— Provided data —
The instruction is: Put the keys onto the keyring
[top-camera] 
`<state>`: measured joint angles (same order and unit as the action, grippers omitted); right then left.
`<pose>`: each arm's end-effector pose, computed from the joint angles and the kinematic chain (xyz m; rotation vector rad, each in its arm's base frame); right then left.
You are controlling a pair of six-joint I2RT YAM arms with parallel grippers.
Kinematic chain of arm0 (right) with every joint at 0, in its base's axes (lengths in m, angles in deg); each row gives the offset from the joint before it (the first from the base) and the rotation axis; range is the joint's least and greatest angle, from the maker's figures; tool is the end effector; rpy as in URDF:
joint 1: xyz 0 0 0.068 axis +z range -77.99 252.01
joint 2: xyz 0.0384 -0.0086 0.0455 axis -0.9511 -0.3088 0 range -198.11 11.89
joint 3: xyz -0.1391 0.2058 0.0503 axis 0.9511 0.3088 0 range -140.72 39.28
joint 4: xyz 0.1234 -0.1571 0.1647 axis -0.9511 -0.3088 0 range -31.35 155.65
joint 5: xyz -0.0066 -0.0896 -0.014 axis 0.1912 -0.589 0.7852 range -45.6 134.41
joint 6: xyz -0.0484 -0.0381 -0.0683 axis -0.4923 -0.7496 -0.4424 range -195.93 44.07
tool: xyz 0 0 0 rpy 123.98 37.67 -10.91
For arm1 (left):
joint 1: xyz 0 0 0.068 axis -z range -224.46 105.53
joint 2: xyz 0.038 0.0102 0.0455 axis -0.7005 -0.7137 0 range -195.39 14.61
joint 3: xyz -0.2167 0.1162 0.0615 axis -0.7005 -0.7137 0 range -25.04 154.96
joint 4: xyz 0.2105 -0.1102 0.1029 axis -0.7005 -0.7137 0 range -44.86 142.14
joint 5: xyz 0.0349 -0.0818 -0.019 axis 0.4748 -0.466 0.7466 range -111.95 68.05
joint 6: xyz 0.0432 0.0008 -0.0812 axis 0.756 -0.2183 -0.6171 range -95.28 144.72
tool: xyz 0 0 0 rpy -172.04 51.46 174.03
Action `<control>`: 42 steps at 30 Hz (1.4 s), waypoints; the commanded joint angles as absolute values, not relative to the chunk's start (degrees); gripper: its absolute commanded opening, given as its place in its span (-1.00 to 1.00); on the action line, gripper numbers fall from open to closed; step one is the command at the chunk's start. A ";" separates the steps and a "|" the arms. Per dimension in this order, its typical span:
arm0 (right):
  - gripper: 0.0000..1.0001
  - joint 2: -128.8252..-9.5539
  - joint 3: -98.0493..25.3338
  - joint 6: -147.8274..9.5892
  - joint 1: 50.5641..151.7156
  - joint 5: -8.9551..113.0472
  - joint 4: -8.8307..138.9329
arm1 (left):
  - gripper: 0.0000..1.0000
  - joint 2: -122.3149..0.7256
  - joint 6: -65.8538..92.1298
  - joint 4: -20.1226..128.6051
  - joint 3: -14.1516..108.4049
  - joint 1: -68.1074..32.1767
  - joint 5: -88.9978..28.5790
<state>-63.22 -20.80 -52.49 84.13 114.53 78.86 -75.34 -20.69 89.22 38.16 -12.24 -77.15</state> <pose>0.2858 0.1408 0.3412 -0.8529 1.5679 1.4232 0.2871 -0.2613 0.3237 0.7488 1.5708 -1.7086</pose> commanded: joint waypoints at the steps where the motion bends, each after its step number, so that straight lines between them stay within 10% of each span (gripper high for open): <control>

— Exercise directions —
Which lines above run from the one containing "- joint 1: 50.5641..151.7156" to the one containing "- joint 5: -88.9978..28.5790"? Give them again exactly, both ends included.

— Response —
  - joint 1: 50.5641..151.7156
  - joint 5: -8.9551..113.0472
  - joint 4: -8.8307..138.9329
arm1 (left):
  - gripper: 0.0000..1.0000
  - joint 2: -122.3149..0.7256
  - joint 6: -65.8538..92.1298
  - joint 4: -20.1226..128.6051
  - joint 3: -14.1516..108.4049
  - joint 1: -68.1074..32.1767
  - joint 5: -88.9978..28.5790

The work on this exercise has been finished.